Institutional Dynamics of Tapid Industrial Growth in Rular China: Local Property Right Regime and Informal Privatization

Volume: 

3

Number: 

1

Published date: 

December, 1998

Authors: 

Jieh-min Wu

Abstract: 

Three perspectives have been prevalent in explaining the rapid growth of rural industry in China: producer cooperative, local government ownership, and market transition. This article contends that the first two approaches do not hold empirically. Instead, the market transition can better interpret the dynamics of the Chinese development. However, it lacks a comprehensive framework for the analysis of property rights across regions. A concept of local property rights regime is proposed to explore the processes of informal privatization in China.
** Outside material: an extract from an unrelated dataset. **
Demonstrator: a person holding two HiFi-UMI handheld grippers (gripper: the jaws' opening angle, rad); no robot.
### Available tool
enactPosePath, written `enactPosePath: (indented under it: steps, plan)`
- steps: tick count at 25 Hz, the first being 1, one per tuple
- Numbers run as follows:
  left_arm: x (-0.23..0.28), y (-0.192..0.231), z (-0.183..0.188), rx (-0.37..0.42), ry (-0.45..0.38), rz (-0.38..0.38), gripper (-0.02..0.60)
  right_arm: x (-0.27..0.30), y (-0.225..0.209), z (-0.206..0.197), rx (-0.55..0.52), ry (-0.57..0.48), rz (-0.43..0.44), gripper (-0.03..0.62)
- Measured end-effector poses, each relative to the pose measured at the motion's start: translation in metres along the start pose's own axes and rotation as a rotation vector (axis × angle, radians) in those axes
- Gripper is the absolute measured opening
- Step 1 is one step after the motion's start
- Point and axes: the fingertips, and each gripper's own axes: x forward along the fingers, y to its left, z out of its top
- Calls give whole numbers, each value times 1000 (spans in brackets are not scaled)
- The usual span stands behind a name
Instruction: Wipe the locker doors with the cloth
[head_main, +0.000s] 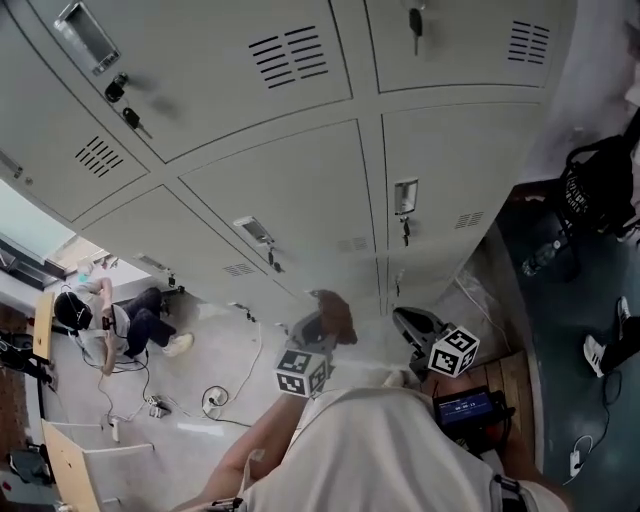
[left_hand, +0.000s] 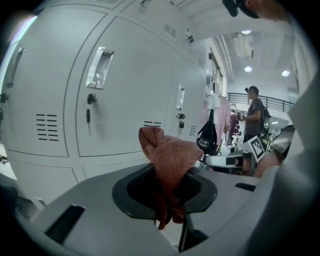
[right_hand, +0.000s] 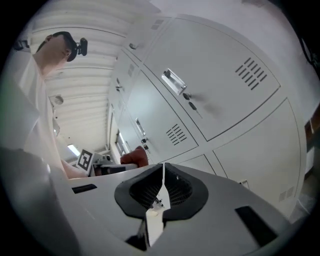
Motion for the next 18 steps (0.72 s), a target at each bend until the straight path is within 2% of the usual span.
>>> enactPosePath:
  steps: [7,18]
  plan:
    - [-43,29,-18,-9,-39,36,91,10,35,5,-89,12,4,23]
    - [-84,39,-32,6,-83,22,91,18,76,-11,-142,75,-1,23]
This research finds that the strategy of informal privatization, on the one hand, provided enterprises with incentives for rapid growth; but on the other hand, it brought about complicated webs of pseudo-ownership arrangements. The pseudo-ownership enabled rural cadres to manipulate property rights. Farmland were re concentrated in the hands of village leadership; and collective assets were transferred into private coffers. The peasants, deprived under this pattern of privatization, staged collective protests in response to the collusion between cadres and local governments. Whether to overhaul the vague property rights or not has become a dilemma for the central government. It is predicted that if this issue is not resolved properly, the rising rural conflict could dampen the rural development and threaten the Communist power.